The way cybersecurity is played is evolving as a result of machine learning, which is providing network workers with the ability to shift from a reactive security posture to a proactive one.
Why Does Machine Learning Matter in Cybersecurity?

Posted on: 21st Sep 2022
Over the past two decades, network security specialists have worked to combat cyberattacks by reducing the time required to detect and neutralise threats. Although response times have decreased from days to hours or minutes, cyberattackers have not given up. Cyberattacks have grown more common and sophisticated, with the capacity to devastate corporations, government organisations, and utilities in seconds.
Most security experts agree that the sector has been playing defence against cyberattacks for quite some time. Machine learning (ML) techniques, on the other hand, are being used to identify network breaches, malware, and phishing attempts, giving security experts a powerful new weapon at their disposal.

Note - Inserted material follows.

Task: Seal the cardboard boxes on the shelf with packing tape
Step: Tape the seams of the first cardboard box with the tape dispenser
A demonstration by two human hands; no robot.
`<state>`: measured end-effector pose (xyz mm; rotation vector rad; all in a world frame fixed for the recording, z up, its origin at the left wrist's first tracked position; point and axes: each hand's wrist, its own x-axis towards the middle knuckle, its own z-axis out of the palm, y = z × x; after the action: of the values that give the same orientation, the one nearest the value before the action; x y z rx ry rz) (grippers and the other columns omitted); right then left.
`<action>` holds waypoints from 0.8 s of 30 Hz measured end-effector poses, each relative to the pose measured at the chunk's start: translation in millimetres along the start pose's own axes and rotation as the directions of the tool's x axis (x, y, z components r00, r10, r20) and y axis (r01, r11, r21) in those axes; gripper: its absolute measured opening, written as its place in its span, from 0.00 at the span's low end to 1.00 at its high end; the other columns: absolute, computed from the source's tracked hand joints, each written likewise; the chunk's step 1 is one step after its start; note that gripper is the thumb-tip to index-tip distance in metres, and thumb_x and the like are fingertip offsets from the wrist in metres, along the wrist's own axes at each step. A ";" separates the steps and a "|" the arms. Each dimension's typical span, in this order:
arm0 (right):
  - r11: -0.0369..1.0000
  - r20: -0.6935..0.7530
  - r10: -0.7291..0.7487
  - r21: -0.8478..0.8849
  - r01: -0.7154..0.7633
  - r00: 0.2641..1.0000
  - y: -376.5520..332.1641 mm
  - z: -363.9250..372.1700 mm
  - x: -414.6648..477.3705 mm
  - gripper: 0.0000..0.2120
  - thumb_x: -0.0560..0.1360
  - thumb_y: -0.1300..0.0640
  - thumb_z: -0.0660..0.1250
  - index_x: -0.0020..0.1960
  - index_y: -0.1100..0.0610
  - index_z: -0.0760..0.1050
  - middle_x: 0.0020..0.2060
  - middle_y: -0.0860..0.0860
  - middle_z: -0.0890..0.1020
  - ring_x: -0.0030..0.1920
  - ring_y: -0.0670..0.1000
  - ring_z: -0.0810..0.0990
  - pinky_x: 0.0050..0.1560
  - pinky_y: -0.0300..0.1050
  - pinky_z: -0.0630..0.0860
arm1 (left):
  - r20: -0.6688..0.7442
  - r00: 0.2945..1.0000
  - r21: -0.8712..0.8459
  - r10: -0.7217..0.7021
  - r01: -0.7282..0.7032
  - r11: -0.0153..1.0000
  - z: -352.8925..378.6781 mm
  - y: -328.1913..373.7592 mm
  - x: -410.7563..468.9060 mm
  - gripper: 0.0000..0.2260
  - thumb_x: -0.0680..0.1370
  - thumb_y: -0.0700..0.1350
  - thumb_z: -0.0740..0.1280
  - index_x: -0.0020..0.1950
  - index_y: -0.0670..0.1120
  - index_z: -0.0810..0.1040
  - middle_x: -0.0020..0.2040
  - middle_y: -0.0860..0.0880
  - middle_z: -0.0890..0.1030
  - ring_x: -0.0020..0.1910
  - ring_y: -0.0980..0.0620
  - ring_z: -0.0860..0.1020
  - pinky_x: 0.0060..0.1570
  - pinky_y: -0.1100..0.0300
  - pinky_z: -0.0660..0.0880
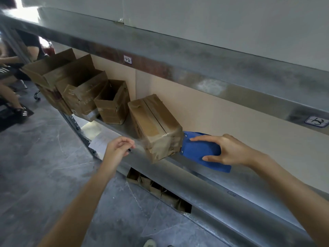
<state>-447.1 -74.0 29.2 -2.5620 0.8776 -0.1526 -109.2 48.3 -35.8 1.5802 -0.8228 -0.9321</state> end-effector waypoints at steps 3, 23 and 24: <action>1.000 -0.016 0.024 -0.011 -0.024 1.000 4.2 2.5 -1.2 0.30 0.72 0.42 0.72 0.66 0.24 0.61 0.25 0.53 0.75 0.26 0.50 0.72 0.31 0.33 0.66 | -0.006 0.999 -0.004 0.053 -0.053 0.999 6.0 -6.8 2.9 0.04 0.76 0.40 0.73 0.44 0.44 0.79 0.42 0.46 0.83 0.43 0.56 0.81 0.46 0.65 0.76; 0.991 -0.036 0.111 -0.068 -0.113 0.993 5.0 12.3 -3.2 0.30 0.73 0.44 0.71 0.67 0.24 0.60 0.28 0.54 0.77 0.27 0.51 0.71 0.31 0.35 0.66 | 0.058 0.968 0.101 0.243 -0.248 0.963 26.3 -32.0 35.5 0.05 0.77 0.40 0.71 0.49 0.47 0.76 0.46 0.48 0.81 0.48 0.52 0.79 0.49 0.68 0.73; 0.991 -0.040 0.114 -0.070 -0.117 0.993 5.0 13.0 -3.4 0.30 0.73 0.44 0.71 0.67 0.24 0.60 0.27 0.54 0.77 0.27 0.52 0.71 0.30 0.35 0.66 | 0.065 0.964 0.106 0.257 -0.263 0.959 29.0 -33.1 36.2 0.08 0.78 0.40 0.70 0.53 0.49 0.75 0.46 0.47 0.80 0.48 0.52 0.79 0.49 0.68 0.74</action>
<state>-449.6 -70.9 15.4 -2.5740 1.0604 -0.1353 -117.3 9.8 -77.1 1.5048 -1.1075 -0.7476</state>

Intelligent Network Security
ML provides security specialists and their businesses with more control over network security. Because machine learning can predict and combat attacks in near-real time, network security becomes intelligent, shifting network protection from a reactive to a proactive state. Here's how it's done:
- Keep an eye out for new dangers: IT teams get an edge when they can transition from defence to offensive in the face of cyber threats. When employed at the network's core, ML algorithms can detect both known and undiscovered threats. This is true for ML-Powered Next-Generation Firewalls, which employ machine learning inline to fight against 95% of unknown attacks. Threats that are not detected by inline machine learning may be eliminated in near-real time by using zero-delay signature updates.
- Gain enterprise-wide visibility and security: Without network visibility, security teams cannot be effective. As more Internet of Things (IoT) devices, such as cameras and tablets, are added to the network, the ability to view all apps, users and devices has become more vital. ML-based security may provide end-to-end device visibility and aid in the detection of network abnormalities.
- Enhance security policies: ML modelling can convert telemetry data into suggested security policy modifications. This feature is especially significant for IoT security since it enables security experts to analyse and implement IoT security policy recommendations for all devices in a network. As a consequence, the enterprise's security is enhanced, and security personnel save time.
- Reduce the number of breaches caused by human mistakes: Professionals in network security recognise how difficult it may be to keep up with the pace of change in applications and devices. Furthermore, manually changing security rules is typically time-consuming and error-prone. When employed at the heart of network security, ML can suggest and disseminate solid security rules, saving security teams hours of manual updates and lowering the possibility of human mistakes.